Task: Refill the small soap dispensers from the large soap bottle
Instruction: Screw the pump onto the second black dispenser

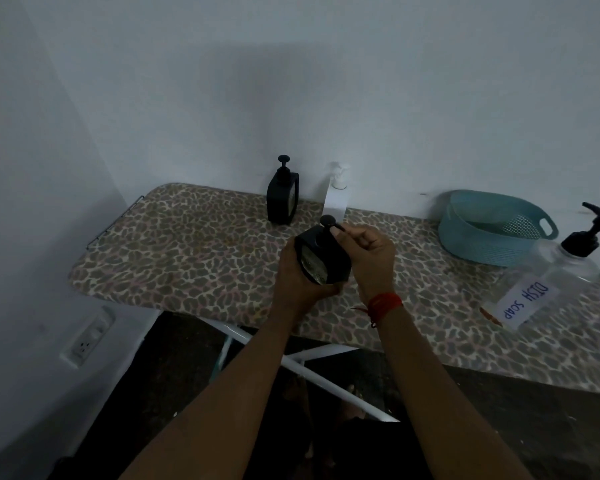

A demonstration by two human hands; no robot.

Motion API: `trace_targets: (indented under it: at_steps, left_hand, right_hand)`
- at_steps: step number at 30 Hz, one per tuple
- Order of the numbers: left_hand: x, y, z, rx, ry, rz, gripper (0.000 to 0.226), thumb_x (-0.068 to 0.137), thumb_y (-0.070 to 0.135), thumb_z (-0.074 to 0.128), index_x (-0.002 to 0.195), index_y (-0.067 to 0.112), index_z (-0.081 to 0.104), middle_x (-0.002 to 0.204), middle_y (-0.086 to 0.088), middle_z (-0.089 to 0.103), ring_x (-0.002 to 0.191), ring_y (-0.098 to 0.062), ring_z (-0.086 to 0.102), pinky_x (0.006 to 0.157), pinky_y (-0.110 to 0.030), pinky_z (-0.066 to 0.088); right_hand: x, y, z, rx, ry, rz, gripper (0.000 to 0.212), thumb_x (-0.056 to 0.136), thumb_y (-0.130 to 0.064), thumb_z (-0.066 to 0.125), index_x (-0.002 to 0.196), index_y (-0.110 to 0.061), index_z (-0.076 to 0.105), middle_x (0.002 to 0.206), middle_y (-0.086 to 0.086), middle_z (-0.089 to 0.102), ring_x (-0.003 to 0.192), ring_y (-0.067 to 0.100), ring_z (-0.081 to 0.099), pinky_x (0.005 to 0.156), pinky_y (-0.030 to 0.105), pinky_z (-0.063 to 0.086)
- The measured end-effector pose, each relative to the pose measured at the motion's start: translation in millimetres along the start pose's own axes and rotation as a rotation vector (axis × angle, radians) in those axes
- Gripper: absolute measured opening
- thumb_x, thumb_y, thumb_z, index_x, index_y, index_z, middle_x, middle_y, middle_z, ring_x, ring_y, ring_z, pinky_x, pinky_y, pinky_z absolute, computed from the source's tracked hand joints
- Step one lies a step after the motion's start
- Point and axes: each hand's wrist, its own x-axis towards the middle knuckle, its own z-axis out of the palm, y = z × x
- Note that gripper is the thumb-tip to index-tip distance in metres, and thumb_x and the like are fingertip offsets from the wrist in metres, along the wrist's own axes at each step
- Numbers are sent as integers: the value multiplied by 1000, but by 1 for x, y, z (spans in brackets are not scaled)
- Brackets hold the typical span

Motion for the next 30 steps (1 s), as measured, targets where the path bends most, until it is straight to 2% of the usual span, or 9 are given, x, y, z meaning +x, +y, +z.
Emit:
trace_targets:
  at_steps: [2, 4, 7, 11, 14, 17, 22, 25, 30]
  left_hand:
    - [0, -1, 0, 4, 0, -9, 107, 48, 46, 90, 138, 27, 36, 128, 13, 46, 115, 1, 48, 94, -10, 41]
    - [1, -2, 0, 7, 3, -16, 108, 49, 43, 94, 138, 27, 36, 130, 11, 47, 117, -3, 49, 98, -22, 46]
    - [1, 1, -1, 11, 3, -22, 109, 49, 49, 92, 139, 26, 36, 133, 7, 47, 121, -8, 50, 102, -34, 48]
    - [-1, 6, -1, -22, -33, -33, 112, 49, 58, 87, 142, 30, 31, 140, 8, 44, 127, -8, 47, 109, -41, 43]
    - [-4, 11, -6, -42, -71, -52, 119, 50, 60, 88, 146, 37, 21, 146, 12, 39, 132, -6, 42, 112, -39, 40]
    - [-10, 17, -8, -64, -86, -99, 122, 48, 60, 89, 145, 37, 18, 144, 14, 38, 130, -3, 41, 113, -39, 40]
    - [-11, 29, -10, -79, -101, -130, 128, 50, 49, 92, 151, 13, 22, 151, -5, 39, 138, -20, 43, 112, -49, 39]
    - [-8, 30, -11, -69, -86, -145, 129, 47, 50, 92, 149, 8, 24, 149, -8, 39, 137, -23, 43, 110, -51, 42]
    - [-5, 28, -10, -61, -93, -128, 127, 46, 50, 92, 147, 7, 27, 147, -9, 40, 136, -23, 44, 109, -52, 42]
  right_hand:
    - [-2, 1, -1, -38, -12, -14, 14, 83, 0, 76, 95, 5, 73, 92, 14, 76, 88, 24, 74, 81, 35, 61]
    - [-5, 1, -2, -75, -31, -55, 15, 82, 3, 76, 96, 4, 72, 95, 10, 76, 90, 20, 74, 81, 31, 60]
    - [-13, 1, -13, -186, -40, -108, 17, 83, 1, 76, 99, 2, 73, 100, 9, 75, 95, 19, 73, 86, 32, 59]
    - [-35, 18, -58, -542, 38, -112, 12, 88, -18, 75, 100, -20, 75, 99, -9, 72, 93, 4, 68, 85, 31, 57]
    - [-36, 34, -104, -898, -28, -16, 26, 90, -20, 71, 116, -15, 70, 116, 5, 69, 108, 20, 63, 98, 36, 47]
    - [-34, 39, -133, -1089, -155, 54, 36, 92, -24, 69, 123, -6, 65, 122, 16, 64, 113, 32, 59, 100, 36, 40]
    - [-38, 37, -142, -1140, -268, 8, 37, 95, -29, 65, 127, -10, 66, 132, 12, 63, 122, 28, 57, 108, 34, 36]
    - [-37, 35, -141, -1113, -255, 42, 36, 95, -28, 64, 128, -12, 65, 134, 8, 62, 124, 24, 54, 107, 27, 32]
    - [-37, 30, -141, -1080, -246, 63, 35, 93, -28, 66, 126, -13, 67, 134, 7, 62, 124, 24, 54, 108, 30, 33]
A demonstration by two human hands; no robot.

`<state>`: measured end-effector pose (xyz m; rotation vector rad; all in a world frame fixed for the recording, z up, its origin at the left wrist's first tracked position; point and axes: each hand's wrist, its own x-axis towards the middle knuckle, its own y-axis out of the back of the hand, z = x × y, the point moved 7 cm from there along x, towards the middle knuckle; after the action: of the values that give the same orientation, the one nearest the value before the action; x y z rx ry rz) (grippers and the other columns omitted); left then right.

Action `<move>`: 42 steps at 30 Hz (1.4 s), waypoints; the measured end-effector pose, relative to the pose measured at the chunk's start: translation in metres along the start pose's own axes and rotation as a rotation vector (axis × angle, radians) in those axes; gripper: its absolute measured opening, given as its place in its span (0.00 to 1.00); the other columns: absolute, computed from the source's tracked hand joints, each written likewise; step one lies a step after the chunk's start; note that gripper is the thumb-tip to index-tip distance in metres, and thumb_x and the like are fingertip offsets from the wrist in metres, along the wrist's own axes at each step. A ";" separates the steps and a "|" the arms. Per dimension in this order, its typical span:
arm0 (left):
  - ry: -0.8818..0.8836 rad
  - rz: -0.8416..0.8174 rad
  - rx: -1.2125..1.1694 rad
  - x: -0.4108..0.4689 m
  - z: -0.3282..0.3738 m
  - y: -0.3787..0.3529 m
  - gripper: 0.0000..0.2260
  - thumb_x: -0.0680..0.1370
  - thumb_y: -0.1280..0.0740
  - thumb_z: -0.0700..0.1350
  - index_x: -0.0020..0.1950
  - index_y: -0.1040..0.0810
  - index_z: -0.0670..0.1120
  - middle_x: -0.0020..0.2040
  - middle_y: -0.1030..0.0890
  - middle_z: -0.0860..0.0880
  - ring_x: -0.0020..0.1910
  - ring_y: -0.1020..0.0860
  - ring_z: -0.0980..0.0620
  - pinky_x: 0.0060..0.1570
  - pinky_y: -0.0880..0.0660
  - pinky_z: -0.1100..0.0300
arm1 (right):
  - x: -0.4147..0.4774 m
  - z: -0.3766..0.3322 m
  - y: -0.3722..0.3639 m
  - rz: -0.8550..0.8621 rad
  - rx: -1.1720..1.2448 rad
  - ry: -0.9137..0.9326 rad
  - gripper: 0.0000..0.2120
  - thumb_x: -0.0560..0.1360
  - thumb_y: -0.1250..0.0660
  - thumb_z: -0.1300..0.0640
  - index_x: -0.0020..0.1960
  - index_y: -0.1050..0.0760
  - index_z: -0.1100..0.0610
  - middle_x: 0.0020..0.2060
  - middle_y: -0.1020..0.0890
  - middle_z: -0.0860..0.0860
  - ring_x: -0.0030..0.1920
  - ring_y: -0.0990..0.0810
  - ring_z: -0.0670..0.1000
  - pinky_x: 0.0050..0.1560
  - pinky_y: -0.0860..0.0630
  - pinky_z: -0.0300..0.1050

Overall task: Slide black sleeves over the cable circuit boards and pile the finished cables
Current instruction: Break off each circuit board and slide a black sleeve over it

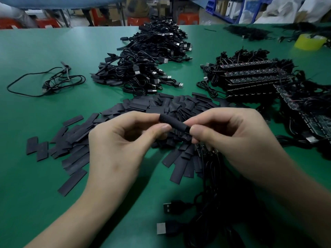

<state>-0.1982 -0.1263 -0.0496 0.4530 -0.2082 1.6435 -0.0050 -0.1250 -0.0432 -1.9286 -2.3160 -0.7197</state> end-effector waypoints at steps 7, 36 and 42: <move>-0.043 -0.011 0.076 0.000 0.004 -0.001 0.06 0.70 0.24 0.46 0.46 0.14 0.49 0.41 0.13 0.59 0.39 0.16 0.63 0.41 0.23 0.72 | -0.004 -0.006 -0.009 0.004 -0.102 0.087 0.12 0.76 0.27 0.61 0.53 0.15 0.45 0.39 0.14 0.41 0.39 0.16 0.42 0.41 0.25 0.29; -0.033 -0.062 0.161 -0.004 0.006 -0.008 0.17 0.69 0.20 0.49 0.56 0.16 0.53 0.47 0.13 0.59 0.48 0.15 0.58 0.55 0.20 0.63 | -0.006 -0.005 -0.005 0.078 -0.244 0.101 0.07 0.76 0.28 0.56 0.53 0.14 0.50 0.41 0.14 0.44 0.40 0.17 0.48 0.40 0.23 0.46; -0.050 -0.049 0.232 -0.006 0.010 -0.010 0.15 0.69 0.24 0.48 0.55 0.17 0.52 0.45 0.14 0.59 0.47 0.15 0.58 0.53 0.21 0.65 | -0.009 -0.017 -0.009 0.115 -0.409 0.212 0.05 0.75 0.26 0.59 0.50 0.13 0.54 0.41 0.16 0.42 0.44 0.18 0.40 0.44 0.27 0.31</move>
<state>-0.1868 -0.1345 -0.0445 0.6709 -0.0431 1.6162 -0.0155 -0.1409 -0.0338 -1.9881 -2.0335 -1.3975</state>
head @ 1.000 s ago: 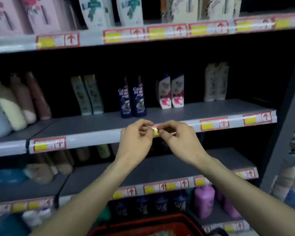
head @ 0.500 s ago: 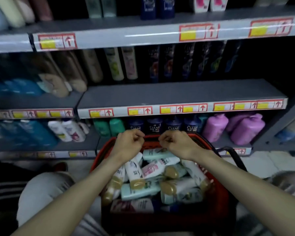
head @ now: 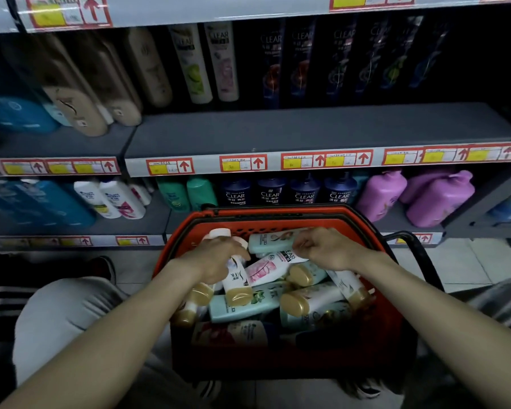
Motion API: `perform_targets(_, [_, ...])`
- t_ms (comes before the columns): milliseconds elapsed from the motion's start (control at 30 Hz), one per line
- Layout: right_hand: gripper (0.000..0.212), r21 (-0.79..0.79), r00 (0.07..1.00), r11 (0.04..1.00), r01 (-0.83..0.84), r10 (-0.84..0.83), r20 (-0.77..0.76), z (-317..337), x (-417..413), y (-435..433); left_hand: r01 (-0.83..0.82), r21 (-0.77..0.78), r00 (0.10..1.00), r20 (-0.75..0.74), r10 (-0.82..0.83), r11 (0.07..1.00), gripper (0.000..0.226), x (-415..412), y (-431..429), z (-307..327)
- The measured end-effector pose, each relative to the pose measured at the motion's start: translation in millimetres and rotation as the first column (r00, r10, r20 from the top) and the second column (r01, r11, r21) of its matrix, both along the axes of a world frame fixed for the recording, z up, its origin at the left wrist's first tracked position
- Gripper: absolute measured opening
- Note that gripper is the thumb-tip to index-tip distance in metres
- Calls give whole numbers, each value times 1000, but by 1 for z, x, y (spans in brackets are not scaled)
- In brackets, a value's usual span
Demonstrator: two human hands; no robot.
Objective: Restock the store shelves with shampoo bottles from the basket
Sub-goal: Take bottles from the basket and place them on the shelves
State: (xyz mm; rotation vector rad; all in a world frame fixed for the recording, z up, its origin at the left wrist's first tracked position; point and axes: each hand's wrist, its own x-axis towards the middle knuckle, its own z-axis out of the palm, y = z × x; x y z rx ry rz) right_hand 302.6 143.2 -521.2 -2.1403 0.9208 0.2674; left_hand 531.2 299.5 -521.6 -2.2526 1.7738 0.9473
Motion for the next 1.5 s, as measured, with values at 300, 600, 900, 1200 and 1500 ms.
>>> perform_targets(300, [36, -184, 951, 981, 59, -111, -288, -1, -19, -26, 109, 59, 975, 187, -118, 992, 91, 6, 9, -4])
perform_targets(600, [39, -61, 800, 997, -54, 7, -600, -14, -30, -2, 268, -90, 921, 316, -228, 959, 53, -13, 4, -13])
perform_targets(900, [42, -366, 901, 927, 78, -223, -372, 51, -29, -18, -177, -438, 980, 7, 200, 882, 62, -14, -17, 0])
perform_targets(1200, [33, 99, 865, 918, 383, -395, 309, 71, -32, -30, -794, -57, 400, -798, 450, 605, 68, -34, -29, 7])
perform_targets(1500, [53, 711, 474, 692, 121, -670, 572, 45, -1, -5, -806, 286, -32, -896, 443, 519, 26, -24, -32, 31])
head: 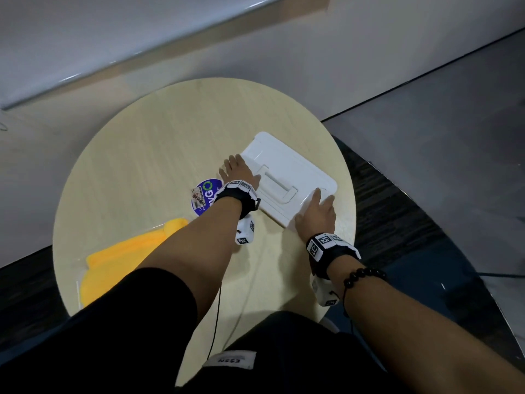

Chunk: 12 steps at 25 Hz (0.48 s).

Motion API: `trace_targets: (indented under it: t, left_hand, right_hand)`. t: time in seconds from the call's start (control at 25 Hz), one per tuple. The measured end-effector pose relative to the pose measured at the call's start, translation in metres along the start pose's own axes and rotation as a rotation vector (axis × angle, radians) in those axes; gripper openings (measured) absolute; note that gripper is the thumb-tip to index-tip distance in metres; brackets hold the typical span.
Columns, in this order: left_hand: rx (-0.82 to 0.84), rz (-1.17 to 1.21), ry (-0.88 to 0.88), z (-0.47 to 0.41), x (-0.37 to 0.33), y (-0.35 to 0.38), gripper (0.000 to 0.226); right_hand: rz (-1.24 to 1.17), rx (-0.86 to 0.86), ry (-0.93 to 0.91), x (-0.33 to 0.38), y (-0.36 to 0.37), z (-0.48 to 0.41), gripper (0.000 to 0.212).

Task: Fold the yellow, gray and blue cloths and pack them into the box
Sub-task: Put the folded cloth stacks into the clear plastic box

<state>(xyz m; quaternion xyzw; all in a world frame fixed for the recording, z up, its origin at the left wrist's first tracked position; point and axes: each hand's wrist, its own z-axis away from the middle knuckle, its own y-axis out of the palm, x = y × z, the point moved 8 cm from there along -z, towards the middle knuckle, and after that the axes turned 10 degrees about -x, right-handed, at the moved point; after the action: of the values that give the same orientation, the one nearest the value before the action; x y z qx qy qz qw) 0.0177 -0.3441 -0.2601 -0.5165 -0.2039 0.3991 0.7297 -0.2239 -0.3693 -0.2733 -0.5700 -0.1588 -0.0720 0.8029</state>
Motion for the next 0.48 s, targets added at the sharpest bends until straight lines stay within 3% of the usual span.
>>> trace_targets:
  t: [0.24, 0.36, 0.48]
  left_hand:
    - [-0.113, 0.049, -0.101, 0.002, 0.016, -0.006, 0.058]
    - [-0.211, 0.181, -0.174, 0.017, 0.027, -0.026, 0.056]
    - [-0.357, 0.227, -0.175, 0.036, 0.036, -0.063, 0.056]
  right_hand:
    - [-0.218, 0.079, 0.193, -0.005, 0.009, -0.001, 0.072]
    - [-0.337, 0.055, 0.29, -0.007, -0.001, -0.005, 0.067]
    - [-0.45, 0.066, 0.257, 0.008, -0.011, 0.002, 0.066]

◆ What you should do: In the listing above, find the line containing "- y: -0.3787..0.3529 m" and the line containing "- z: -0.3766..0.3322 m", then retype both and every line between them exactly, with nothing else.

◆ Written response:
  - y: -0.3787..0.3529 m
  - gripper: 0.0000..0.2260
  - thumb_x: -0.0680..0.1370
  - thumb_y: -0.1280..0.0740
  - thumb_z: -0.0700..0.1350
  - index_x: -0.0020..0.1950
  - index_y: -0.1040..0.0810
  - index_z: -0.0670..0.1120
  - middle_x: -0.0020..0.2040
  - middle_y: -0.1030..0.0890
  - middle_z: -0.0860..0.0880
  - ring_x: -0.0020..0.1910
  - ring_y: -0.1020..0.0860
  - ring_z: -0.0980..0.0620
  - pinky_x: 0.0060..0.1570
  - pinky_y: -0.0880..0.0660
  - pinky_z: -0.1100..0.0300
arm1 (right):
  - x: -0.4147..0.4774 m
  - z: -0.3766..0.3322 m

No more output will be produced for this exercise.